Open keithhand opened 1 year ago
Wondering why reconciliation isn't working here. Maybe worth testing to make sure we're doing this correctly?
This feels important enough to commit to testing/resolving in in v1.100
@keithhand can we get someone on the support team to set this up and see if we can reproduce it?
@AjayTripathy, I don't believe reconciliation handles this use case, as the cloud provider is still charging them, so the costs are in the cost report. They are already accounted for within the user's personal accounting, so they are looking for a way to entirely ignore the resource within Kubecost.
Hi @keithhand, here is the basic use case that can be used to reproduce the issue: https://github.com/kubernetes-sigs/blob-csi-driver/blob/master/deploy/example/e2e_usage.md
Using example kubecost/cost-analyzer-helm-chart#2 from those instructions you can setup multiple PV+PVC's which use the same Azure Blob storage account and each would map to a unique container within that storage account. The PV is defined with the storage capacity that is allocated to the entire storage account so as to not put any artificial limits on the PV (since containers share the storage of the account).
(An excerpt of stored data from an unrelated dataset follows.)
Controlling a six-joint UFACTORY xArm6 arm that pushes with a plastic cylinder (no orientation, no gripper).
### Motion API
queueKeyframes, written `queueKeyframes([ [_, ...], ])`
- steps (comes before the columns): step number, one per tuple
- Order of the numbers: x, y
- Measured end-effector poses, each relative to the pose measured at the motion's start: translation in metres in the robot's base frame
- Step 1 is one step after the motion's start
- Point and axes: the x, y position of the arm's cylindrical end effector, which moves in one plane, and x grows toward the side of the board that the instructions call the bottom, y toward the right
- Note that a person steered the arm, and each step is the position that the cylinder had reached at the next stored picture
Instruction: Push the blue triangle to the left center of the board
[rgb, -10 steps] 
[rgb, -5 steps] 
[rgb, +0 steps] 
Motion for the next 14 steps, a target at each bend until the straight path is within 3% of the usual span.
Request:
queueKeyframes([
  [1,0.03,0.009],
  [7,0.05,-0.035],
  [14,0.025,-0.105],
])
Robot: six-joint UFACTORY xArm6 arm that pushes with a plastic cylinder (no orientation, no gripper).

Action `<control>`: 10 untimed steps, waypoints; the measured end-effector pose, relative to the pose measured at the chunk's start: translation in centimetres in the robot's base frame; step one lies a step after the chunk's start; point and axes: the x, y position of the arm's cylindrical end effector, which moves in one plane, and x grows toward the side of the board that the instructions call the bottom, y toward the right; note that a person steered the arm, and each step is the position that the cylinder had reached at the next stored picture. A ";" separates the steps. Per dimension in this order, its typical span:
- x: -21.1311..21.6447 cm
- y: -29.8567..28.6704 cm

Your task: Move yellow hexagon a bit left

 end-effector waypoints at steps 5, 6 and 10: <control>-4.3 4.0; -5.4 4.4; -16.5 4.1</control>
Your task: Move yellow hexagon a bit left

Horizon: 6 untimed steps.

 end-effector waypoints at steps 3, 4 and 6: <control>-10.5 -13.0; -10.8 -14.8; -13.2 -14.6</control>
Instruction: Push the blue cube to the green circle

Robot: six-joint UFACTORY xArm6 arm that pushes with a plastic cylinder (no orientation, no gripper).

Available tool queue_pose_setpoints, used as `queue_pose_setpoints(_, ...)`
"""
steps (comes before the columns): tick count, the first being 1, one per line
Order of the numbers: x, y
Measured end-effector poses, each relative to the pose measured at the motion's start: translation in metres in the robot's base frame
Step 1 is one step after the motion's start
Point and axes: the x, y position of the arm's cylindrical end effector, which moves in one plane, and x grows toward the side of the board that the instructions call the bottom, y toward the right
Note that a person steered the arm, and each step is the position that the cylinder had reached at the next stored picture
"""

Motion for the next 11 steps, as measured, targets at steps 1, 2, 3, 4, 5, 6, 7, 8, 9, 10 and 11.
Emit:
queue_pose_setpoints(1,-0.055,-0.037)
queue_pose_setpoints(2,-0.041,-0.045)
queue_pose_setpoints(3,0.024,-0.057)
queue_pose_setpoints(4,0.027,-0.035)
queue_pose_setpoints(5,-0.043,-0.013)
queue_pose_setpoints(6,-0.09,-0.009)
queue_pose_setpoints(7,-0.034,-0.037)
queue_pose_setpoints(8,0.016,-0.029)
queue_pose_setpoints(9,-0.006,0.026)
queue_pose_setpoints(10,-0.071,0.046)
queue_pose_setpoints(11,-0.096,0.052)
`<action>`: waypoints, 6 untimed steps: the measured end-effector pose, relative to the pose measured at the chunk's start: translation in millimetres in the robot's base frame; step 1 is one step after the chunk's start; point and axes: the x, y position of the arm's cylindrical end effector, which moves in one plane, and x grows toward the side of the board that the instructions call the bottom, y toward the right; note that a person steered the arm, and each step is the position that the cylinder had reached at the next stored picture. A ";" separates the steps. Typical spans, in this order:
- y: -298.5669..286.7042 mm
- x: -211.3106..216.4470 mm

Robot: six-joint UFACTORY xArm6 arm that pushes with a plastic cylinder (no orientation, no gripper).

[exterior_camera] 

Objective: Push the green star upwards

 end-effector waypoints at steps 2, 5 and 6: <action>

Please let me know if I can provide any more details on this use case and/or if you have any other suggestions, thanks!
Hey @vexingly, to ensure we have explored all options, cloud reconciliation wouldn't solve the underlying problem, would it? Cloud reconciliation is the process by which we gather the cost report data from Azure and then match them back to the assets reported in Kubecost. As far as I understand, this wouldn't work in your situation as the issue is less of mismatched prices and more the case that you don't want to see those volumes appear in Kubecost entirely; is that correct?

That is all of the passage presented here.